Task brief: Print the range of lines that opens with the line containing "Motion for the" and closes with the last line of the listing. Include both ends; print nothing more.

The data:
■ ■ ■ ■ ■

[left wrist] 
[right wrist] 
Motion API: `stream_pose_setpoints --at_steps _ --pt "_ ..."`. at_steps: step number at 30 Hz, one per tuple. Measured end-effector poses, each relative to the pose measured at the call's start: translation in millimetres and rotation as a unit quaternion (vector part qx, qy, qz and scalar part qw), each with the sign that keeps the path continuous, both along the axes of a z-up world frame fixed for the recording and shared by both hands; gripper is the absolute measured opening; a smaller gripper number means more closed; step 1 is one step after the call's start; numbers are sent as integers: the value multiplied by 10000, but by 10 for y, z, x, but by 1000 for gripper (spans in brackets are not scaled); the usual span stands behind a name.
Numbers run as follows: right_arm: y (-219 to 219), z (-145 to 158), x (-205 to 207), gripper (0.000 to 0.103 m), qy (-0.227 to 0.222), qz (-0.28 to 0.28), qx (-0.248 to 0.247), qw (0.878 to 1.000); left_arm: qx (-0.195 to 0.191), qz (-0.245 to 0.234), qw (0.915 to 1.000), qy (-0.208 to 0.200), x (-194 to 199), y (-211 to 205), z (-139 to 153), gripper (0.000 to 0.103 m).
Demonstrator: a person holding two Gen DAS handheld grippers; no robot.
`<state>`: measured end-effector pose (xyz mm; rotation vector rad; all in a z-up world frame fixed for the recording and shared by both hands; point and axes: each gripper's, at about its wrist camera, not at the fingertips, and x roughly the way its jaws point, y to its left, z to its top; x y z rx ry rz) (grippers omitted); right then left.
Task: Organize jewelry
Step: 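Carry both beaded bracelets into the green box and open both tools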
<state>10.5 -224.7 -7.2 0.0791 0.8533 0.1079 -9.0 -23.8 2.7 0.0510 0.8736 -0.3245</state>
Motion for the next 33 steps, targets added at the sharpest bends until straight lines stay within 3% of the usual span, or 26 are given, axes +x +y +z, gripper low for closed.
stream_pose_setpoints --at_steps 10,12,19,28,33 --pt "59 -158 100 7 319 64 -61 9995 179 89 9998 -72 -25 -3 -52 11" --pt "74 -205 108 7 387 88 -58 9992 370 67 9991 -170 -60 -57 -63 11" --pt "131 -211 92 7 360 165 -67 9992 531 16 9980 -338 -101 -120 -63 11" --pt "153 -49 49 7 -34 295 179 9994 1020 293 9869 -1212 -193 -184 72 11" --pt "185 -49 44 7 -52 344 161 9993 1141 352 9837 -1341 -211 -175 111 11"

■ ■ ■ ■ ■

Task solution:
Motion for the next 33 steps, targets added at the sharpest bends until straight lines stay within 3% of the usual span, or 26 are given, axes +x +y +z, gripper low for closed.
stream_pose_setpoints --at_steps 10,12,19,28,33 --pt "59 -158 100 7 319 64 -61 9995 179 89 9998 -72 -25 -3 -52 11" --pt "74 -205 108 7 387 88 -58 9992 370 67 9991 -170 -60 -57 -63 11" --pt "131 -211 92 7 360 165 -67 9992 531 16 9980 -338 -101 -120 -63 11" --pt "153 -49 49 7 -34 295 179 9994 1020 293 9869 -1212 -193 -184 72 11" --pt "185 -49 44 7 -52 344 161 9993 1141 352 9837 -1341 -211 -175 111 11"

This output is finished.